La responsabilità di questa situazione sta sia in come non si riesca, attraverso gli organi decisionali, a costruire una posizione difendibile, d’attacco, e invece ci si ritrovi sempre a giocare in retroguardia, tenendo posizioni di risulta. Ma sta anche in chi, pensando di darsi una caratterizzazione per ottenere una visibilità al margine – e penso a tutti i candidati alla segreteria – si smarca. Dimenticando che il PD è nato per essere un partito di sinistra e di governo: se, da candidato alla segreteria, nel caratterizzare la propria offerta politica si dà l’impressione che il PD non sia capace di arrivare a una sintesi sulle questioni del governo del quotidiano, si danneggia il presupposto primo del PD. Magari ci si posiziona, ma si ricorda agli italiani che la sinistra al governo nazionale risulta in un’accozzaglia di posizioni nebuolose, personalità pronte a tutto per la visibilità, ma in poca affidabilità di governo. In questa fase, non ci si salva individualmente: anche chi pensa di avere una base elettorale consolidata in posizioni di differenziazione, e pensa così di coltivarla, non si rende conto che danneggiando il PD danneggia anche se stesso. Meno persone parteciperanno a un congresso, a delle primarie, di un parto litigioso e senza direzione, di un partito non pronto a governare.

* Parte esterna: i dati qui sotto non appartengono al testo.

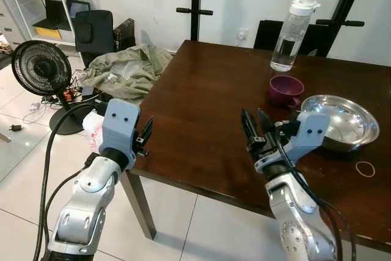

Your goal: Setting the table

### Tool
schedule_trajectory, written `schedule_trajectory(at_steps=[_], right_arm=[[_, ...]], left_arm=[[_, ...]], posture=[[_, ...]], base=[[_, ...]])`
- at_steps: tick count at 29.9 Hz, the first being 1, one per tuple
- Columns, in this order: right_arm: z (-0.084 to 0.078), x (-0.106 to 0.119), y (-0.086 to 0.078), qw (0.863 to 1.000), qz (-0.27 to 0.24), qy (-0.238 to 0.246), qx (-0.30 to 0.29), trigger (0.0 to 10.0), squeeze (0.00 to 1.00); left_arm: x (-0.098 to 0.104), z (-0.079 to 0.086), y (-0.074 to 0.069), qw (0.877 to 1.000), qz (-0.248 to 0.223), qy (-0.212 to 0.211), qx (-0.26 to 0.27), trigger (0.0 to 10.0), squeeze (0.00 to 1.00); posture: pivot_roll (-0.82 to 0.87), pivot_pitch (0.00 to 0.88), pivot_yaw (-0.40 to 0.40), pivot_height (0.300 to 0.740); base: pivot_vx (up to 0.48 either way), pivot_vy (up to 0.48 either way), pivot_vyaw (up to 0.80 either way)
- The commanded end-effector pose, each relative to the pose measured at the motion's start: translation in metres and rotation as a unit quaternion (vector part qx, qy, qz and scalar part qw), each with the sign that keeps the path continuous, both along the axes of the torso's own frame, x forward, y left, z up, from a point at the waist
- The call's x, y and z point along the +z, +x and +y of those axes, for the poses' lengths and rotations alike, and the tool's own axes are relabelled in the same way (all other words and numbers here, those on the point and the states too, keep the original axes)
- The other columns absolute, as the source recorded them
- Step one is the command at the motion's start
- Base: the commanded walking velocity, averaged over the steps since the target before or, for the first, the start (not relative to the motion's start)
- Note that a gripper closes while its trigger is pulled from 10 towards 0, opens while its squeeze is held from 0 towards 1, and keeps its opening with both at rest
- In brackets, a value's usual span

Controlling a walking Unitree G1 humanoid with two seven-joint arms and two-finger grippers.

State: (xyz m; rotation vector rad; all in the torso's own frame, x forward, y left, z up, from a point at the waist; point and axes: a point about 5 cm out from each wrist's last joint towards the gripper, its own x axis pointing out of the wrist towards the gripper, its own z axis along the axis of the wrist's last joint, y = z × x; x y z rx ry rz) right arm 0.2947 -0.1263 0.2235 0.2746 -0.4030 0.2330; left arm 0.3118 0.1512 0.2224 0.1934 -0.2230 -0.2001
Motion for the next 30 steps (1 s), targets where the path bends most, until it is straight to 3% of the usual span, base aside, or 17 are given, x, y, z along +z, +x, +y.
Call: schedule_trajectory(at_steps=[1,30], right_arm=[[0.0004,-0.0044,0.0010,1.000,0.010,-0.001,0.001,10.0,0.00],[-0.0031,-0.0042,0.0024,1.000,0.009,-0.003,-0.007,10.0,0.00]], left_arm=[[0.0006,-0.0008,-0.0011,1.000,0.001,0.003,0.002,10.0,0.00],[0.0026,-0.0069,0.0020,1.000,-0.005,-0.003,-0.006,10.0,0.00]], posture=[[0.19,0.118,0.098,0.740],[0.17,0.101,0.096,0.740]], base=[[0.000,0.000,0.00],[0.000,0.000,0.00]])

Da dove ripartire? In primo luogo, dal congresso, al più presto. Soprattutto in considerazione del fatto che le tensioni in Parlamento sono anche uno sfogo dovuto al processo dilatorio e incerto di definizione delle regole congressuali. Invece, serve subito un congresso per ritrovare, costruire, mettere alla prova la direzione verso la quale vogliamo fare muovere l’Italia. In secondo luogo, dal fare funzionare gli organismi dirigenti. Se stiamo dentro un partito, pensiamo che il confronto tra le intelligenze di ciascuno dia un risultato di intelligenza collettiva superiore in qualità alla somma numerica delle posizioni individuali. Per questo, bisogna che gli organismi dirigenti si riuniscano tempestivamente a fronte di crisi come quella kazaka e discutano per poi decidere una posizione. In terzo luogo, i distinguo individuali ex-post, senza che quella o quelle voci si siano sforzate di dare una direzione diversa alla posizione del partito, devono essere trattati con grande attenzione. In particolare, da iscritti e simpatizzanti. Che senso ha legittimare una posizione di dissenso che spesso è individuale e non ha intenzione di influire sul dibattito interno prima che sui giornali?